While scientists struggle to untangle the biological secrets of box jellyfish, doctors are having increasing success in treating the damage they do to humans. An antivenin for Chironex stings—made from antibodies created in sheep that are injected with the venom—is now administered to victims in northern Australian hospitals. There is no antivenin yet for the Irukandji syndrome, but Lisa-ann Gershwin is edging toward an important breakthrough—the first-ever mass breeding of tiny box jellyfish in a lab, from specimens she caught at Palm Cove this year. So far she’s managed to breed just a handful of the “up to a million” jellyfish that she says researchers like Ken Winkel need to develop an effective antivenin.

More promising for serious irukandji stings, at least in the short term, is a treatment being used in the TownsvilleHospital’s intensive care unit: the infusion of a solution of magnesium sulfate directly into a victim’s veins. “We’ve seen it swiftly reduce, to safe levels, the hypertension, and it lessens the pain considerably,” says Michael Corkeron, one of the unit’s physicians. But, he cautions, “we still have more to learn, including the correct dosage, before magnesium becomes standard treatment.”
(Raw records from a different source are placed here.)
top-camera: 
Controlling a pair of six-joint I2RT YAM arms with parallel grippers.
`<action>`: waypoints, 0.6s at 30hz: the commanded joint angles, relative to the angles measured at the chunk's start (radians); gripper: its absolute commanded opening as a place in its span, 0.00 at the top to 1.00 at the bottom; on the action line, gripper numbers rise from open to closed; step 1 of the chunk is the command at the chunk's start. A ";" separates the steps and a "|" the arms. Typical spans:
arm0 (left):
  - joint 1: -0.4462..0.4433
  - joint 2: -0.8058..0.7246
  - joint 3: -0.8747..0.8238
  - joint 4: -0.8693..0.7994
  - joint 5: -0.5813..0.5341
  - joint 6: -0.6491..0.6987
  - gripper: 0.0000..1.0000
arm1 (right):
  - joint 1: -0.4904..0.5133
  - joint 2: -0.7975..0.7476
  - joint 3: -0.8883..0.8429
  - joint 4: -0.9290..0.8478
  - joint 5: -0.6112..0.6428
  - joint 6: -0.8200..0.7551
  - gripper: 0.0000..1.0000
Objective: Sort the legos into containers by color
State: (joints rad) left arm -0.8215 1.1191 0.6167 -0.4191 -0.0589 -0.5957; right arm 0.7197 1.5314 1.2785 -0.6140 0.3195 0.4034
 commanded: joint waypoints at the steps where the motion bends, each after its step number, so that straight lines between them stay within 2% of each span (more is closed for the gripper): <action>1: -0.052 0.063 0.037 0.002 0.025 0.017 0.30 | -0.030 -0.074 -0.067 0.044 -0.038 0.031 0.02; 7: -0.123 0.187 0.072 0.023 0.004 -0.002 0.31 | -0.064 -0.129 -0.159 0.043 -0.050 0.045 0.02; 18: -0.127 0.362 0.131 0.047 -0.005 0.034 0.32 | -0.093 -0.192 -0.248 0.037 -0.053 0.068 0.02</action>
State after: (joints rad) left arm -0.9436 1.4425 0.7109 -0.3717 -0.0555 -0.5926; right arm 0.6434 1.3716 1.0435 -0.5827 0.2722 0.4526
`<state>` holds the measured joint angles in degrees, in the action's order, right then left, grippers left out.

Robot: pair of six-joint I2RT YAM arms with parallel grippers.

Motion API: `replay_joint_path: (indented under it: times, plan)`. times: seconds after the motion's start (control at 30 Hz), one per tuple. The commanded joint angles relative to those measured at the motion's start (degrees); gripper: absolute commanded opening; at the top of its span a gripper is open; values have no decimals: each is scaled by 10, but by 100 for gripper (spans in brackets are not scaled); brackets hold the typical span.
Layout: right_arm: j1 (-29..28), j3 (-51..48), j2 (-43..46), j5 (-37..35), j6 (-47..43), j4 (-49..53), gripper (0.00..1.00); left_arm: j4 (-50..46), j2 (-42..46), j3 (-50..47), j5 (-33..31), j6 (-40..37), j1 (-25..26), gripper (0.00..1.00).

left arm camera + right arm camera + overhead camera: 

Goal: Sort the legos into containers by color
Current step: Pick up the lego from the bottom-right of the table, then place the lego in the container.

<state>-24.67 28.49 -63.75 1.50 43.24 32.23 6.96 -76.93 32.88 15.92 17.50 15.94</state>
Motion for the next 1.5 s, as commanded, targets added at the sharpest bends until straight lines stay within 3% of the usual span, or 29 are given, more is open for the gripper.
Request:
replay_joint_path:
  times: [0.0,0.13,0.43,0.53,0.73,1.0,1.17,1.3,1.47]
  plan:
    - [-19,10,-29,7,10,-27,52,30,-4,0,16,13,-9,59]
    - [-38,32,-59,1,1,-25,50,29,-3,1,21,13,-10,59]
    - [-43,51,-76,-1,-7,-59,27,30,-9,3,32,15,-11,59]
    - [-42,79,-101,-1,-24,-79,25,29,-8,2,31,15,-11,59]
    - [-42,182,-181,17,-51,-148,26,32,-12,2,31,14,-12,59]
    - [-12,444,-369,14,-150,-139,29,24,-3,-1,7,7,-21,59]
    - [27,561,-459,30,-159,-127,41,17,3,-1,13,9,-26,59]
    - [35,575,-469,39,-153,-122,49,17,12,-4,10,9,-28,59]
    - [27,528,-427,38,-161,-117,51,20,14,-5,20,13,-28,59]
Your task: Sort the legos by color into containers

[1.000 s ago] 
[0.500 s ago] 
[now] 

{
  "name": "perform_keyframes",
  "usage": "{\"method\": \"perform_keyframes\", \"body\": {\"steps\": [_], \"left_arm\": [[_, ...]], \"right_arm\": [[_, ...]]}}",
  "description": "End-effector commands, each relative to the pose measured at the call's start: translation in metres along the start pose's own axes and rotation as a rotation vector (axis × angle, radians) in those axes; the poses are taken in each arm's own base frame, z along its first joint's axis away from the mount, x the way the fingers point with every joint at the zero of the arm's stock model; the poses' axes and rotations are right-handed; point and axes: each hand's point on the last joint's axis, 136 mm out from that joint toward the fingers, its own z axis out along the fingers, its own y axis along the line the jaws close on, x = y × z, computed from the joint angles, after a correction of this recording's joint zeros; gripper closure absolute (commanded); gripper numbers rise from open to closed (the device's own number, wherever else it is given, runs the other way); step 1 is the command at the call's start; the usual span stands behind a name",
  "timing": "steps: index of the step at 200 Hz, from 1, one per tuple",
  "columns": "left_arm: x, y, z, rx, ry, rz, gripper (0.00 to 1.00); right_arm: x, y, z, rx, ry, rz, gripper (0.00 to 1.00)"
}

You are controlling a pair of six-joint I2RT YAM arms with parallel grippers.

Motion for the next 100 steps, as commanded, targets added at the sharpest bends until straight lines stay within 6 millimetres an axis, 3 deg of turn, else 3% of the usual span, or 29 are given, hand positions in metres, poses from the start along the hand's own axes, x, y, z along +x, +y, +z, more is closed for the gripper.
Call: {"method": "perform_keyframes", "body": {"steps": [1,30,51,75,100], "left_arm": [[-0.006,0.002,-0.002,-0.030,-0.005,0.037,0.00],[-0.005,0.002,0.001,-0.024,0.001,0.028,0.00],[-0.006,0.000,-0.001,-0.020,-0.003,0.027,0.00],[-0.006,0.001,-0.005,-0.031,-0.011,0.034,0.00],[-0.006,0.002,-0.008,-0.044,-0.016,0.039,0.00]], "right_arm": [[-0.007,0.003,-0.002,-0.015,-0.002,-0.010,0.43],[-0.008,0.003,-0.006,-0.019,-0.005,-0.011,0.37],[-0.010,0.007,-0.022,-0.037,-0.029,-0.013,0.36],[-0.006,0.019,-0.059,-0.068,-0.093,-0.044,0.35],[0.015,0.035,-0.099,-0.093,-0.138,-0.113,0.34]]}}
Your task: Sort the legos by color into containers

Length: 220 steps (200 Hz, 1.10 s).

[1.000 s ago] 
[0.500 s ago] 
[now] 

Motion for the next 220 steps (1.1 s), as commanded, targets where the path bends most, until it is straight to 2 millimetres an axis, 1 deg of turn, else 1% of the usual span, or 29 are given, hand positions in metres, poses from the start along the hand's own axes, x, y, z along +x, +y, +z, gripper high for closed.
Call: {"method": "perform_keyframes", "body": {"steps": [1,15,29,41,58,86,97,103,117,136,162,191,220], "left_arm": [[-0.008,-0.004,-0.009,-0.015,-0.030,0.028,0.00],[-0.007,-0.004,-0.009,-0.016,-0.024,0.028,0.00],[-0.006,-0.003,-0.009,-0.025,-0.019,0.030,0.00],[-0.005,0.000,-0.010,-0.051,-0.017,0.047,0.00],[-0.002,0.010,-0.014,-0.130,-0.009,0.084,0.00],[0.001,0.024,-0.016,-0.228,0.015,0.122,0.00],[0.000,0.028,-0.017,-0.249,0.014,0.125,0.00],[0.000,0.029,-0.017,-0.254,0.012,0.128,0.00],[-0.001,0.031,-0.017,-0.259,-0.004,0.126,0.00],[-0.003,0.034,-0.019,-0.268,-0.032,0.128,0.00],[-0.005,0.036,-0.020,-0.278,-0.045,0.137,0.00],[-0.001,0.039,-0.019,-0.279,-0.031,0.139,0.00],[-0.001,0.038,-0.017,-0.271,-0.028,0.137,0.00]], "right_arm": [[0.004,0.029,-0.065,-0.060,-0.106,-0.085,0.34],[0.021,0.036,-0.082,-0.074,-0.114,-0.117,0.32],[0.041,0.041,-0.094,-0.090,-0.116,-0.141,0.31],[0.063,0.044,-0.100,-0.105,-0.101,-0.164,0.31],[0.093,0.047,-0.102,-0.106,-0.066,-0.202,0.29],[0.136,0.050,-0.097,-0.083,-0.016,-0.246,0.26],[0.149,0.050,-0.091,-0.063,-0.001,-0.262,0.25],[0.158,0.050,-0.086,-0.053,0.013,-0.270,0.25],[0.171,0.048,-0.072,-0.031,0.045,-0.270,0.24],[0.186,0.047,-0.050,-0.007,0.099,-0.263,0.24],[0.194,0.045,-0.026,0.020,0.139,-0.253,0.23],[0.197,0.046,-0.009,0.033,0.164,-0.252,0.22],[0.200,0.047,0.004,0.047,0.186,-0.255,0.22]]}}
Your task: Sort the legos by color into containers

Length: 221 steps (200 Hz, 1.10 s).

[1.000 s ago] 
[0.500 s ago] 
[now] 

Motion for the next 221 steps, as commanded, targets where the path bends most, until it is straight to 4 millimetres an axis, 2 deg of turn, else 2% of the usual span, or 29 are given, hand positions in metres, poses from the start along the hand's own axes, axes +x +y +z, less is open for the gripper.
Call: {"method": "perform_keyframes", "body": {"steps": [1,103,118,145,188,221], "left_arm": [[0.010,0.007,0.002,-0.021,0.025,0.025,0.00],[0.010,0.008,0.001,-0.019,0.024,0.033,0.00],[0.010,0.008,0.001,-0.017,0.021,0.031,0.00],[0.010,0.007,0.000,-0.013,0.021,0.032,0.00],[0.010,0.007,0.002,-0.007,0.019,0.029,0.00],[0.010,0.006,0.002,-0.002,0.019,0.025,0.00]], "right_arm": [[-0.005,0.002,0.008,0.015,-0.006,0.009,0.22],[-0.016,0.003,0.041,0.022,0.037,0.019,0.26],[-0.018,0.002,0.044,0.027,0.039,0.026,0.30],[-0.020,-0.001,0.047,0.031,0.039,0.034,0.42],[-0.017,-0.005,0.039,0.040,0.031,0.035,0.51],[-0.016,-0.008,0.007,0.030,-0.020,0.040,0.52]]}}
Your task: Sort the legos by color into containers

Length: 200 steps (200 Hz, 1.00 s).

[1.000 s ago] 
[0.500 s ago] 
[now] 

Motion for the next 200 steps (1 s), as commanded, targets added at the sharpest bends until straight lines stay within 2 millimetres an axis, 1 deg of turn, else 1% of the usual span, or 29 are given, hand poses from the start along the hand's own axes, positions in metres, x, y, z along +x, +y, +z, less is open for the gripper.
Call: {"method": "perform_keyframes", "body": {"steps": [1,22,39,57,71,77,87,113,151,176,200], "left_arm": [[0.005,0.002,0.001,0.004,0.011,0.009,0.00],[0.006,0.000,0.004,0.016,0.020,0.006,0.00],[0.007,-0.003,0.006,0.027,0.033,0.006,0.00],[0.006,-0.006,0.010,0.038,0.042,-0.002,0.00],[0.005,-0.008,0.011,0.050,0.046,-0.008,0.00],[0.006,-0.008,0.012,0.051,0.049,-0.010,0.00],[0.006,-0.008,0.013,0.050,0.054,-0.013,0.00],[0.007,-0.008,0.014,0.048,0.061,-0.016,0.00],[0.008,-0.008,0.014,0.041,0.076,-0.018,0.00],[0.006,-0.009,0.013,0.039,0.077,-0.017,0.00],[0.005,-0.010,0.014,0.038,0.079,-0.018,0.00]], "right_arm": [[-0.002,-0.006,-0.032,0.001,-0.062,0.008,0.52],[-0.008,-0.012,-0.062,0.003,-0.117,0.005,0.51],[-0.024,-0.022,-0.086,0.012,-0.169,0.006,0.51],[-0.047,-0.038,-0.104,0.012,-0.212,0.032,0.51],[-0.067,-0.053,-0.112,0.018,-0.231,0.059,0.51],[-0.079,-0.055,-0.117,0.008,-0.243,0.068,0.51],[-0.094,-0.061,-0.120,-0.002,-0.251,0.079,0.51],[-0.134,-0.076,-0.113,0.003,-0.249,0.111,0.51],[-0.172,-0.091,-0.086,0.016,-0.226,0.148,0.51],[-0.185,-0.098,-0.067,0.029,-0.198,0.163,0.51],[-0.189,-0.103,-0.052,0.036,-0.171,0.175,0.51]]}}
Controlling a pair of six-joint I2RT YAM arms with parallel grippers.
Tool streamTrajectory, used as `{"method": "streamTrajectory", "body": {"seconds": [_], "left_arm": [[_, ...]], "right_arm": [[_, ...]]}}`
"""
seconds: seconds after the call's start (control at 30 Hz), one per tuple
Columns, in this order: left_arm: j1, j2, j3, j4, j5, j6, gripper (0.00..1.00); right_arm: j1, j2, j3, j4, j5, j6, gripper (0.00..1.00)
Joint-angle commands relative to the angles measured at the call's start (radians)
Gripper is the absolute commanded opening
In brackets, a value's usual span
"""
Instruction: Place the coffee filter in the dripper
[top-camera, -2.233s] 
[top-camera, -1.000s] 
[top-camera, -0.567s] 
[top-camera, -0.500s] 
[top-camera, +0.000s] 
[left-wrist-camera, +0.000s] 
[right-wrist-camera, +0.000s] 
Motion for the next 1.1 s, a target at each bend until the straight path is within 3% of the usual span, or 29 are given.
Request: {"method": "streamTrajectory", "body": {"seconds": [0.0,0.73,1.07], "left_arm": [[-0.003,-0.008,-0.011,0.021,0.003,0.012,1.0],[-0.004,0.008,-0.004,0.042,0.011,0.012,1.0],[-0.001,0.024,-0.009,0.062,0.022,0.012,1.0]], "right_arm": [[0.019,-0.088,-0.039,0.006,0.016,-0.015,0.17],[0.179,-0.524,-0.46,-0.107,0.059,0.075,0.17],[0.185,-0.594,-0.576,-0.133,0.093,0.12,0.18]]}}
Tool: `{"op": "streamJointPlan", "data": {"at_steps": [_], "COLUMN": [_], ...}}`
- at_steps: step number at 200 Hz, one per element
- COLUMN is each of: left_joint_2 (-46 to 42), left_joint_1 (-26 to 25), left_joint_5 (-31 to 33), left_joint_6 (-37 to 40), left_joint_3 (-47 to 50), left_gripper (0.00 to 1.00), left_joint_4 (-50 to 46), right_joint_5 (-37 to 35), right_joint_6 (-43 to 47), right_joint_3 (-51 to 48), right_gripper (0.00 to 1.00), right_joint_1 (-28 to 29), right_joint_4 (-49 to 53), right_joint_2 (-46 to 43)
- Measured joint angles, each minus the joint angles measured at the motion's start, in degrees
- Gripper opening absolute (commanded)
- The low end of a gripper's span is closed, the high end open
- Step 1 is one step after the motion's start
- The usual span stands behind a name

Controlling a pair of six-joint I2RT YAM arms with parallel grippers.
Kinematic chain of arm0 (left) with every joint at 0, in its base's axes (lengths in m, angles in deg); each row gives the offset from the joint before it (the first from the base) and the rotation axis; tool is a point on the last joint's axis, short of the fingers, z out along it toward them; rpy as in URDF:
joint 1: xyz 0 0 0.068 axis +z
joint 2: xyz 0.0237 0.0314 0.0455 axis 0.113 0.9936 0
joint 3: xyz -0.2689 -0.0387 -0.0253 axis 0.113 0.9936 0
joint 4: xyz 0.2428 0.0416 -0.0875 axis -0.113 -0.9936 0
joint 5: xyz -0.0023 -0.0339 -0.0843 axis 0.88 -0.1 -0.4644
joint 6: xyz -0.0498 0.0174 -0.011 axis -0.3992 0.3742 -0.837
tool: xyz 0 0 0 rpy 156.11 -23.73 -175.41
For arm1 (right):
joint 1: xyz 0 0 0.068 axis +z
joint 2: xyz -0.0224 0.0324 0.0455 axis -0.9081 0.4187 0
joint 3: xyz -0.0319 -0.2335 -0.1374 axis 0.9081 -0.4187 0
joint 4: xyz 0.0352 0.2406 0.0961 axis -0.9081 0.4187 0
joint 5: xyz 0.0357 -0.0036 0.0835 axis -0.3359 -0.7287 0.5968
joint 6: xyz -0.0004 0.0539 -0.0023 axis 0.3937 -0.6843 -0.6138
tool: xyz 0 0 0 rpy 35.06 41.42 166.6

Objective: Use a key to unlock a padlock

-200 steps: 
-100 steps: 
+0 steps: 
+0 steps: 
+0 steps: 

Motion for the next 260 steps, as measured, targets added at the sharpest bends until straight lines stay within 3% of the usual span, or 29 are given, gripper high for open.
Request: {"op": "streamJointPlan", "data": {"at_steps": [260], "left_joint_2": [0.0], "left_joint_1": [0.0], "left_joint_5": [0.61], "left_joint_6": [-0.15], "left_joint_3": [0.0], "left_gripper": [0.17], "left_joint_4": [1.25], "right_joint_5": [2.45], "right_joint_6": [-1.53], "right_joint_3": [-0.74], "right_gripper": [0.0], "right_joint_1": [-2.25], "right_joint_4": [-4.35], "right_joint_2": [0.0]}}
So until a fail-safe cure is found, box jellyfish, from the tiny irukandji that killed Robert King to the huge Chironex, will continue to cause illness and death in tropical waters worldwide. Says Jamie Seymour: “All we can do is alert people to the danger, here in Australia and overseas, and make sure that anyone stung is treated as quickly as possible. Then it’s in the lap of the gods.”